Estimation

Constructing and Using Estimators

Once a statistical estimand has been defined, we can proceed with estimation. There are two semi-parametric efficient estimators in TMLE.jl:

  • The Targeted Maximum-Likelihood Estimator (TMLEE)
  • The One-Step Estimator (OSE)

While they have similar asymptotic properties, their finite sample performance may be different. They also have a very distinguishing feature, the TMLE is a plugin estimator, which means it respects the natural bounds of the estimand of interest. In contrast, the OSE may in theory report values outside these bounds. In practice, this is not often the case and the estimand of interest may not impose any restriction on its domain.

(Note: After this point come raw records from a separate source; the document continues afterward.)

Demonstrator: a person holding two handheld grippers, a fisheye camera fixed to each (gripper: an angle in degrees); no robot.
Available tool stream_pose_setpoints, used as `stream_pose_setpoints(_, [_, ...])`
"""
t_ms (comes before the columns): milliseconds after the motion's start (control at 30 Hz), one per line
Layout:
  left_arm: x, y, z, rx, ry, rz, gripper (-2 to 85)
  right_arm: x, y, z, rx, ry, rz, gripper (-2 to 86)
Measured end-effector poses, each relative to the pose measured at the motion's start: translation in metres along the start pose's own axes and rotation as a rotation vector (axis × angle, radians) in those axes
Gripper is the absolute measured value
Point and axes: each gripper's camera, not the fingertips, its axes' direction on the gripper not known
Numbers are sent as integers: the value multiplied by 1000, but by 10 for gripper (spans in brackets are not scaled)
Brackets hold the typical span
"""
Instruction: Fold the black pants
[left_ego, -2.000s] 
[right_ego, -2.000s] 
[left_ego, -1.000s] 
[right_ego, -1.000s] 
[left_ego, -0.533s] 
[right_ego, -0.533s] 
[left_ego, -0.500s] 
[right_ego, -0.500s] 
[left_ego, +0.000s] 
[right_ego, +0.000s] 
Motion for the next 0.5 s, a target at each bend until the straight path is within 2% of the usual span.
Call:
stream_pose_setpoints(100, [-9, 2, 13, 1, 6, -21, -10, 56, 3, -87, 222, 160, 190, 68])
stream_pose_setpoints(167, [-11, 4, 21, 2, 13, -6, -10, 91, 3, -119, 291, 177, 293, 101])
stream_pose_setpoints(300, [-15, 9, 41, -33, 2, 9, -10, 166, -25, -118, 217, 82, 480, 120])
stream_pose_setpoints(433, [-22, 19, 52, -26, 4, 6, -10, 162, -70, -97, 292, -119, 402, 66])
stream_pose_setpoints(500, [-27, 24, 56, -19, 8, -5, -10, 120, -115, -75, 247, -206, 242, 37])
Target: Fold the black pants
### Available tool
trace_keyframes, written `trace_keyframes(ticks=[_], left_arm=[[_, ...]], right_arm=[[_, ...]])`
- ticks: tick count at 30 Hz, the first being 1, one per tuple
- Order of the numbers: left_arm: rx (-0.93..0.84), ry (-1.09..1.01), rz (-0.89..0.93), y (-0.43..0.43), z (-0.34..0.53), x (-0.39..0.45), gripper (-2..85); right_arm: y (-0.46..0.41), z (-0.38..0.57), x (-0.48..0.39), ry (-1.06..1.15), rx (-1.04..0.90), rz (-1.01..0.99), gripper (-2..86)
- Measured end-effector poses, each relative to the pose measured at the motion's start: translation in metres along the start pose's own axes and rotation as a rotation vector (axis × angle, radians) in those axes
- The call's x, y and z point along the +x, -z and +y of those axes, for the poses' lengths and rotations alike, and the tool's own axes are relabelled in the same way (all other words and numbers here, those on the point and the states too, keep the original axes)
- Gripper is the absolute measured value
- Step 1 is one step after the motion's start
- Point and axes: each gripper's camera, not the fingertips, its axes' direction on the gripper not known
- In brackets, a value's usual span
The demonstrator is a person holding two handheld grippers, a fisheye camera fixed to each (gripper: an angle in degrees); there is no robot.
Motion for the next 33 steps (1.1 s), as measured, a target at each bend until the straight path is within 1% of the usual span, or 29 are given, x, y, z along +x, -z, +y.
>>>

Drawing from the example dataset and SCM from the Walk Through section, we can estimate the ATE for T₁. Let's use TMLE:

Ψ₁ = ATE(
    outcome=:Y,
    treatment_values=(T₁=(case=true, control=false),),
    treatment_confounders=(T₁=[:W₁₁, :W₁₂],),
    outcome_extra_covariates=[:C]
)
tmle = TMLEE()
result₁, cache = tmle(Ψ₁, dataset);
result₁
┌ Info: Required Relevant Factors:
│ - P₀(Y | C, T₁, W₁₁, W₁₂)
└ - P₀(T₁ | W₁₁, W₁₂)
[ Info: Estimating: P₀(T₁ | W₁₁, W₁₂)
[ Info: Estimating: P₀(Y | C, T₁, W₁₁, W₁₂)
[ Info: Performing TMLE...
[ Info: Estimating: P₀(Y | C, T₁, W₁₁, W₁₂)
[ Info: TMLE step: 1.
[ Info: Convergence criterion reached.
[ Info: Done.

The cache (see below) contains estimates for the nuisance functions that were necessary to estimate the ATE.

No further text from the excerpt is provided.